Best Programming Language For Text

:date: 2025-06-14 21:11 :tags:

There are a lot of standard challenges that face all serious programmers at some point. My favorite is the problem of encoding text strings with text strings. It is my favorite inevitable problem because, in the programming language I created, I have cured it.

It's nearing 20 years since I came up with my system and during that time I have overwhelmingly preferred it over all other systems I have ever encountered. As one of my better innovations, I felt it deserved to be highlighted on its own.

The Problem

Let's start with an overview of what I'm talking about and the notable forms this problem takes. Simple text is always simple. Consider a generic definition of a string of text in some hypothetical computer language.

the_text = "a simple text value"

That is a very normal way to define text strings. Cool.
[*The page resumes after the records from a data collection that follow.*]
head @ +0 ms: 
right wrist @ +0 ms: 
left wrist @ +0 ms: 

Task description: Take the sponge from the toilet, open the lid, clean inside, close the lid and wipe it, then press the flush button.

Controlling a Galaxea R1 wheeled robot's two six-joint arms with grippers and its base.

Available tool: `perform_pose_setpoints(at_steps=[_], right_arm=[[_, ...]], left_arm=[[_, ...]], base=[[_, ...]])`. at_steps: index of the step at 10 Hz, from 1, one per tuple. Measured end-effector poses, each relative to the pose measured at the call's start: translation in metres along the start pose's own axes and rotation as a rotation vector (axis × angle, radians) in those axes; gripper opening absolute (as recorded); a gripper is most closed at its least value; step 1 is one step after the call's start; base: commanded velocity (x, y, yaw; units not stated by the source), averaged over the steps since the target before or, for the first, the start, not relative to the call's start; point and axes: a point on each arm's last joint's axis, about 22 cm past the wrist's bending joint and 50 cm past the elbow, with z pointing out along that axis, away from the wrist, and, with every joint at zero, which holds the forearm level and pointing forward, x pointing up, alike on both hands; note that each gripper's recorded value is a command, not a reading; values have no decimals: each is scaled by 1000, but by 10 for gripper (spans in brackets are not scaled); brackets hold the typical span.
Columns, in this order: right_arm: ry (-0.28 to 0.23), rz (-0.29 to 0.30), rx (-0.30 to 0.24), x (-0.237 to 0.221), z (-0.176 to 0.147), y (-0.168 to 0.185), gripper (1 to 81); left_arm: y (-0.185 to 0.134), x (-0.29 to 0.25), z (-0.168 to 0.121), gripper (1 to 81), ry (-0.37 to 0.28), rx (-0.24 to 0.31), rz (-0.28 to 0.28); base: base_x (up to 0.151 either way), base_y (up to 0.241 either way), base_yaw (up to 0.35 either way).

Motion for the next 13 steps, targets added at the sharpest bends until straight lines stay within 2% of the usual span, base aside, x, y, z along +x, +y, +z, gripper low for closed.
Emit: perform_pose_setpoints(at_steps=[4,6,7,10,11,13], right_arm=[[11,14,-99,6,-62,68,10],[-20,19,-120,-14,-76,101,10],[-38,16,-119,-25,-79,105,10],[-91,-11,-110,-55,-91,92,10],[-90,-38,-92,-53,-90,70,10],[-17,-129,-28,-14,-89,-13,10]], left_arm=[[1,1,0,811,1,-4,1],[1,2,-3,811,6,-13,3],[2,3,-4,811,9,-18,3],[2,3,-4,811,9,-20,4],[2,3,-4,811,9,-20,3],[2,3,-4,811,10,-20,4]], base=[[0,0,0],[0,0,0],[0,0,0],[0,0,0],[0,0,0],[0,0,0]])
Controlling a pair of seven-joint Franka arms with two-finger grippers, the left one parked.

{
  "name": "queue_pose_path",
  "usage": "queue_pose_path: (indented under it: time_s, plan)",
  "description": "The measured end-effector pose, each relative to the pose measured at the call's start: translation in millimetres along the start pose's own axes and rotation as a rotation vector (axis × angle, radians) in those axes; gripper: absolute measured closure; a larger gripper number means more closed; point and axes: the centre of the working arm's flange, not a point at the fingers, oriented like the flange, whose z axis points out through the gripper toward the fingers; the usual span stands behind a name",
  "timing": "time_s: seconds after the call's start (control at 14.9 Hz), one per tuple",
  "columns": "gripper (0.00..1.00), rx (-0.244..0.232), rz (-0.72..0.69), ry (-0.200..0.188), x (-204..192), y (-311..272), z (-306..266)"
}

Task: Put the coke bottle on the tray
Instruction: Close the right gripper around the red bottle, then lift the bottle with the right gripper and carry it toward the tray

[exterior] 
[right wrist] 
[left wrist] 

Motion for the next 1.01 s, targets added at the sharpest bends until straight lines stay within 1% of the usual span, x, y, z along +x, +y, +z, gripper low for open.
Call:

Easy!

Let's now jump right to the thought experiment that I think best illustrates the worst kinds of problems: text for a user manual. What if the real text string I want to define is part of a programming manual describing the bit about how to define text strings?

text_definition_example = "the_text = "a simple text value""

Serious programmers see the problem immediately and even normal people are likely to sense it  —  the quotes are ambiguous. Are they part of the defining of the string, or part of the string itself?

https://xed.ch/p/gg/Images/seperator_Bizarro.gif

(I love this cartoon! And the magnificent Dan Piraro, the creator of the Bizarro comic, kindly gave me permission to use it to educate about text entry problems. Go check out his website and send him some $.)

The normal way this is handled  —  and universally hated by programmers  —  is to "escape" certain characters from the program syntax so they can remain inert as part of the text string itself. Here's the typical C way.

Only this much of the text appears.